Twenty-five students were selected from the initial group, all of whom had the highest (item mean >3.4) or lowest scores (item mean <1.8) on the Beliefs in Being Unlucky subscale. Five respondents’ data was discarded and not considered in the statistical analysis due to either excessive eye-movement artifacts or inconsistent scores in a re-test of their beliefs around luck. Thus, 20 students (18 women; mean age = 22.7; SD = 2.81) were selected for the final study. Two final experimental groups were formed: the 10 participants with the highest scores on the Beliefs in Being Unlucky subscale (‘unlucky’ group; mean = 4.63; SD = .37) and the 10 with the lowest scores on the Beliefs in Being Unlucky subscale (Control group; mean = 1.43; SD = .47). All participants had normal or corrected-to-normal vision, were unaware of the main purposes of the study, and had no history of any mental or neurological disorders. All participants, except one, were right-handed as assessed by the Edinburgh Handedness Inventory (Oldfield, 1971).

To establish further validity for the experimental groups we administered measures of dysexecutive symptoms (Wilson et al., 1996), neuroticism (Gosling, Rentfrow & Swann, 2003) and self-efficacy (Chen, Gully & Eden, 2001). This was to profile both experimental groups in terms of those characteristics found within the wider luck literature, namely that the belief in being unlucky is positively associated with neuroticism and dysexecutive symptoms, and negatively associated with self-efficacy (Maltby et al., 2008; Maltby et al., 2013). A series of Mann–Whitney U comparisons demonstrated that ‘unlucky’ individuals scored significantly higher on dysexecutive symptoms (U = 3.88 p < .001), neuroticism (U = 18.80, p = .016), and significantly lower on self-efficacy (U = 4.00, p < .001) than the control group.

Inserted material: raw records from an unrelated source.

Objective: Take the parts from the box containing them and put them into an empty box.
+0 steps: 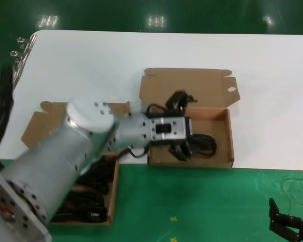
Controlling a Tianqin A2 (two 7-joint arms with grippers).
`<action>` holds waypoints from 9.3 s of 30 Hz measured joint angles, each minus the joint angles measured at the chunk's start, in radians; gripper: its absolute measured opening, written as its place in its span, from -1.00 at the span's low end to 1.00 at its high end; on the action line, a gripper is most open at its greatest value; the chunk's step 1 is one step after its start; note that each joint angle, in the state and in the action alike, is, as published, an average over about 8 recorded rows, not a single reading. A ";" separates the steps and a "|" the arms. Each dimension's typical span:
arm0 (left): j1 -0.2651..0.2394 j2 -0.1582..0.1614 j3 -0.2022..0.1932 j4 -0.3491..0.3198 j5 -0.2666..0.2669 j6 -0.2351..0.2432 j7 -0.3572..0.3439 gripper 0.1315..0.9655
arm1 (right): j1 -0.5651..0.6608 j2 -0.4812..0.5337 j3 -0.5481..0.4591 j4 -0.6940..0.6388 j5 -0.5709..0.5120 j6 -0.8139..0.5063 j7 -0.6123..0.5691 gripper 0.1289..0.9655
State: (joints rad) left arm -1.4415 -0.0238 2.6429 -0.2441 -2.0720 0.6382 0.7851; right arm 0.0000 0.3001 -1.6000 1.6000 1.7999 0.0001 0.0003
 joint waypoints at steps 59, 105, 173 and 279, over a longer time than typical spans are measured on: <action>1.225 -0.235 -0.886 -1.152 0.231 -0.542 -0.667 1.00 | 0.000 0.000 0.000 0.000 0.000 0.000 0.000 1.00; 1.395 -0.267 -1.009 -1.312 0.263 -0.617 -0.760 1.00 | 0.000 0.000 0.000 0.000 0.000 0.000 0.000 1.00; 1.439 -0.276 -1.041 -1.353 0.271 -0.637 -0.784 1.00 | 0.000 0.000 0.000 0.000 0.000 0.000 0.000 1.00; 1.439 -0.276 -1.041 -1.353 0.271 -0.637 -0.784 1.00 | 0.000 0.000 0.000 0.000 0.000 0.000 0.000 1.00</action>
State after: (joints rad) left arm -0.0030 -0.2994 1.6022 -1.5972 -1.8006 0.0013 0.0016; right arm 0.0000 0.3000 -1.6000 1.6000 1.8000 0.0000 0.0000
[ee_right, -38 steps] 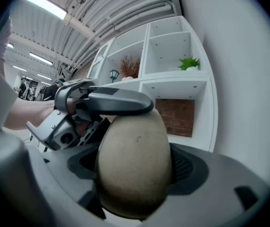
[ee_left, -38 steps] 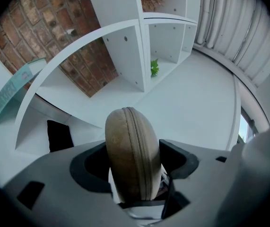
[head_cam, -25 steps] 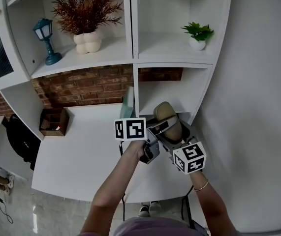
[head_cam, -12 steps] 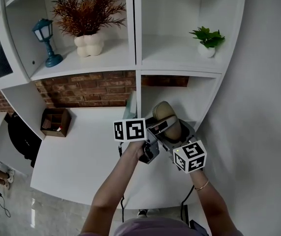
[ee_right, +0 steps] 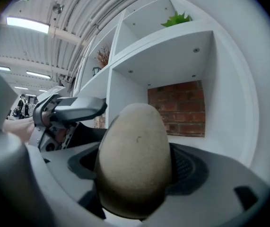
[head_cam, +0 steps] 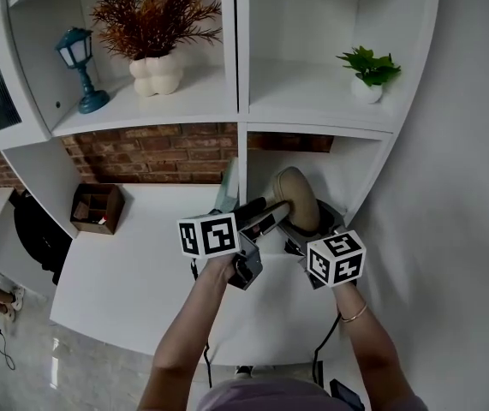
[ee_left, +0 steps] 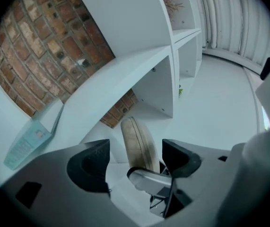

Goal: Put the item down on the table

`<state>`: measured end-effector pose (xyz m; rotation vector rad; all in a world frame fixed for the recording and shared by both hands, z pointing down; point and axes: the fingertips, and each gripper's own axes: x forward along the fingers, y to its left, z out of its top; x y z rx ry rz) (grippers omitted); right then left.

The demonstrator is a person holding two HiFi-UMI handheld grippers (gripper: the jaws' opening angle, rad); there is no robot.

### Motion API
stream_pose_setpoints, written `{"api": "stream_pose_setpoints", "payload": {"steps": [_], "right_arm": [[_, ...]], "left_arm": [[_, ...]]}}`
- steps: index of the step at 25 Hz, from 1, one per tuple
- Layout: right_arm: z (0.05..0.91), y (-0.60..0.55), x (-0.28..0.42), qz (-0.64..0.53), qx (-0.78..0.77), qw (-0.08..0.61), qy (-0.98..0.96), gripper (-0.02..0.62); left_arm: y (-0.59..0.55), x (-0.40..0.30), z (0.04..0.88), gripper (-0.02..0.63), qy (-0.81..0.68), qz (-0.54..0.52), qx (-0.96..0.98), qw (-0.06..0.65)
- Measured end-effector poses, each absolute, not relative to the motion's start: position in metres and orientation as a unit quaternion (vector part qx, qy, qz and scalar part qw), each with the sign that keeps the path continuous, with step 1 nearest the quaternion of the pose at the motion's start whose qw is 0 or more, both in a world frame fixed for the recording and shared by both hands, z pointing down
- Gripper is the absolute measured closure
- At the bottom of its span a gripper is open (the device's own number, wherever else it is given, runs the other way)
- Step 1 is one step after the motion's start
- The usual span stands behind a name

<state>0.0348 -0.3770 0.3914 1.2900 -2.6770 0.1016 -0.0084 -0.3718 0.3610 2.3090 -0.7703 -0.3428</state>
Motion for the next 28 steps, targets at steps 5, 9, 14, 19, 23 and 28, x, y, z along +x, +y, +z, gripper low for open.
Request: {"api": "stream_pose_setpoints", "payload": {"steps": [5, 9, 14, 19, 23, 28], "right_arm": [[0.393, -0.389, 0.032, 0.034, 0.427, 0.117, -0.896, 0.192], [0.39, -0.4, 0.025, 0.025, 0.42, 0.142, -0.896, 0.193], [0.388, -0.413, 0.018, 0.015, 0.408, 0.177, -0.896, 0.192], [0.389, -0.425, 0.012, 0.023, 0.394, 0.204, -0.896, 0.193], [0.389, -0.436, 0.012, 0.033, 0.395, 0.22, -0.891, 0.193], [0.399, -0.446, 0.01, 0.044, 0.395, 0.251, -0.882, 0.192]], "left_arm": [[-0.366, -0.04, 0.366, 0.319, -0.362, -0.12, 0.879, 0.286], [-0.359, -0.064, 0.367, 0.384, -0.403, -0.116, 0.873, 0.249], [-0.347, -0.085, 0.372, 0.426, -0.451, -0.088, 0.865, 0.2], [-0.334, -0.097, 0.383, 0.437, -0.483, -0.053, 0.857, 0.173], [-0.326, -0.106, 0.396, 0.437, -0.505, -0.026, 0.848, 0.16], [-0.318, -0.12, 0.415, 0.453, -0.538, 0.004, 0.829, 0.153]]}}
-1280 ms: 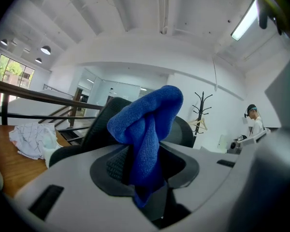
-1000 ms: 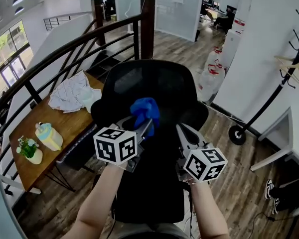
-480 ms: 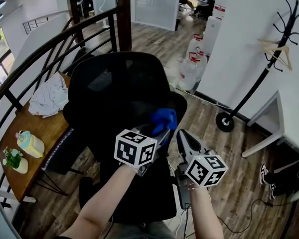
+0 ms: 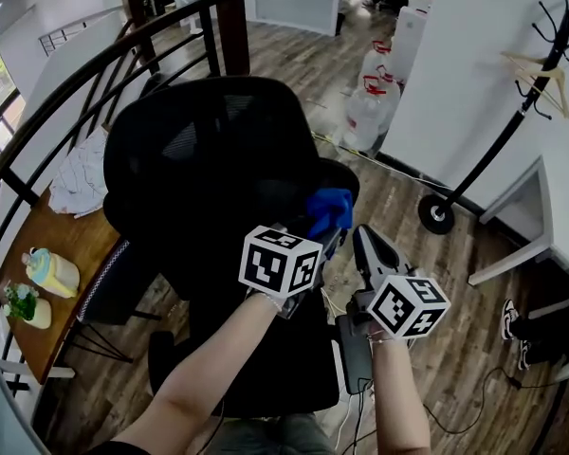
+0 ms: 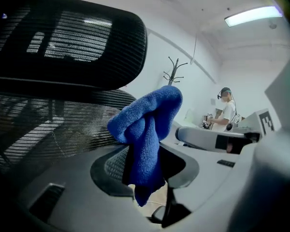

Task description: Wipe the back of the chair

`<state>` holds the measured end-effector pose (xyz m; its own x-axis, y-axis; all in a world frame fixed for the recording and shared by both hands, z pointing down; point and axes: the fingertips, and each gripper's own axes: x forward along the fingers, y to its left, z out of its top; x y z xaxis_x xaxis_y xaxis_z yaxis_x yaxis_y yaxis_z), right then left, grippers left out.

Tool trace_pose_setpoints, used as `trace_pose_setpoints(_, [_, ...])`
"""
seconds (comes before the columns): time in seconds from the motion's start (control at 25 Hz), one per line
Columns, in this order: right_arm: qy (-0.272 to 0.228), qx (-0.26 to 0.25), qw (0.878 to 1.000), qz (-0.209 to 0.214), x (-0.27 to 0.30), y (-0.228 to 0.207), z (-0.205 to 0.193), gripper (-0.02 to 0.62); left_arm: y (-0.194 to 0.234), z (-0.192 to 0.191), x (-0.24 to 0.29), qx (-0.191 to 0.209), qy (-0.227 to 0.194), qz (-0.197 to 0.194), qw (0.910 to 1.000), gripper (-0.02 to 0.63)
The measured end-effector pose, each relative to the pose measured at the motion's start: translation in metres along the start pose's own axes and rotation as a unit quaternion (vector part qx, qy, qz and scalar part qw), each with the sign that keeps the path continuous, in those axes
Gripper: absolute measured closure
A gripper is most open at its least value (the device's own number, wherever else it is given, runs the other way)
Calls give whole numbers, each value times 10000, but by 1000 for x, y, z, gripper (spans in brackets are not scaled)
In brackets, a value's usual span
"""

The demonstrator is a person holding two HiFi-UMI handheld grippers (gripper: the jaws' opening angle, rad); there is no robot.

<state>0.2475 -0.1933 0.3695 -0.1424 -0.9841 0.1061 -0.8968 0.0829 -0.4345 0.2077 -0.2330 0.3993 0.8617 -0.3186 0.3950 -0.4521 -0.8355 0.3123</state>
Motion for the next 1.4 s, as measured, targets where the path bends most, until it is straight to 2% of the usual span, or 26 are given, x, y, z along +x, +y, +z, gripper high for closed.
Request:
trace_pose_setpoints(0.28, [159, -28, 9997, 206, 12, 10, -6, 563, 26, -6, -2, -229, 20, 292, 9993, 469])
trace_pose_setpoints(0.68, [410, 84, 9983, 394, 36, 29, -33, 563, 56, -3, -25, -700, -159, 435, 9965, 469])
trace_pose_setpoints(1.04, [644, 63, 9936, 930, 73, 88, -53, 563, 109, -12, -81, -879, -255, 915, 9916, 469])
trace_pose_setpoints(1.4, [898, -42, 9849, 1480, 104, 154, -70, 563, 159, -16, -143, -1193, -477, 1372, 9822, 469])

Participants were paid 12.00 GBP for this study. The University of Leicester granted Ethical approval to carry out the study within its facilities (Ethical Application Ref: jm420-c5a3d).

Experimental measures

The aim of the experimental measures was to record event-related potentials (ERPs) during a manual color-word Stroop test. The construction of the current Stroop design was based on previous Stroop ERP investigations (West & Alain, 1999; Badzakova-Trajkov et al., 2009) but varied on two significant aspects.

The first modification was the addition of a neutral condition to the paradigm in order to fully match the stimuli conditions which now each respectively and separately holds a baseline comparison (two experimental conditions and two control conditions), allowing more flexibility and a more adequate statistical analysis. These two control conditions were required to be also balanced to the main conditions in perceptual difficulty/conflict, so that they correspondingly represent either one perceptive congruency or one perceptive incongruence only between them (See Table 1). Therefore, control incongruent trials provided one cognitive incompatibility: a grapheme-length mismatch; and control congruent trials delivered also a single cognitive compatibility: a grapheme-length match; whereas the incongruent and congruent conditions respectively possess either two incompatibilities (one grapheme-length and one semantic content mismatch) or two compatibilities (one grapheme-length and one semantic content match).

Table 1:
Examples of stimuli conditions used during the experimental phase of the Stroop task.
Stimulus condition Word stimuli examples Description
Congruent ‘red’ (in color red) Word-color: matched Word-color grapheme length: matched
Incongruent ‘red’ (in color blue) Word-color: mismatched Word-color grapheme-length: mismatched
Control congruent ‘dog’ (in color red), ‘jump’ in color (blue) Word-color: neutral Word-color grapheme-length: matched
Control incongruent ‘north’ (in color red), ‘deep’ (in color yellow) Word-color: neutral Word-color grapheme-length: mismatched
DOI: 10.7717/peerj.1007/table-1

The second variance was the number of stimuli words matching for all conditions. The design had the same number of control non-color words as the color words in the experimental conditions (4) for a fully matched balanced design. Control non-color words were chosen carefully from the HAL online database; were all stimuli matched in similar HAL frequency, same number of syllabus and same part of speech (all stimuli were adjectives/nouns). Furthermore, two parallel versions of the Stroop were (still fully-matched) created differing only in the control non-color words, with the intention of avoiding any possible attentional bias due to a more distracting word.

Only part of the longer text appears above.